ABS supports only TLS 1.1 and TLS 1.2 and requires Open JDK 11.0.2. You can configure SSL
by setting the value of enable_ssl
parameter to true in
pingidentity/abs/mongo/abs_init.js
file. Setting the value to
true
enables SSL communication between ASE and ABS as well as for ABS
external REST APIs.
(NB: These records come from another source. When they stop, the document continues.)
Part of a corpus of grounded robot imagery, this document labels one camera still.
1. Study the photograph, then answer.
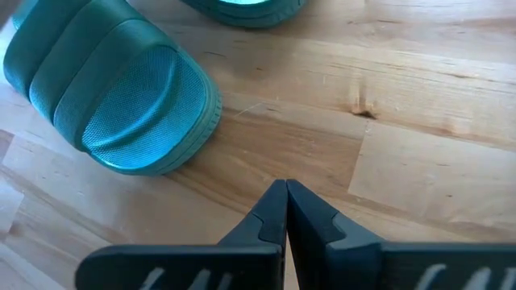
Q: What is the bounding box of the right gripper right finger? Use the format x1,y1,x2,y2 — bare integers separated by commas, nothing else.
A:
286,179,516,290

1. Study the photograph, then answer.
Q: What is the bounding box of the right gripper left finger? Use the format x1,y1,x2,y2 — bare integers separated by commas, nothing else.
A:
74,179,288,290

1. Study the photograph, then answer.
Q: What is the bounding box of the green rubber slide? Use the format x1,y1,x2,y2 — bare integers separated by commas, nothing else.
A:
179,0,310,29
2,0,223,176
Following is a snippet of the abs.init
file with
enable_ssl
parameter:
db.global_config.insert({
"attack_initial_training": "24",
"attack_update_interval": "24",
"url_limit": "100",
"response_size": "100",
"job_frequency" : "10",
"window_length" : "24",
"enable_ssl": true,
"api_discovery": false,
"discovery_initial_period" : "24",
"discovery_subpath": "1",
"continuous_learning": true,
"discovery_update_interval": "1"
});
ABS ships with a default self-signed certificate with Java Keystore at
abs/config/ssl/abs.jks
and the default password set to
abs123
in the abs.properties
file. The default password is
obfuscated in the abs.properties
file. It is recommended to change the
default passwords and obfuscate the new passwords. See,
Obfuscating Passwords
for steps to
obfuscate passwords.
If you want to use your own CA-signed certificates, you can import them in ABS.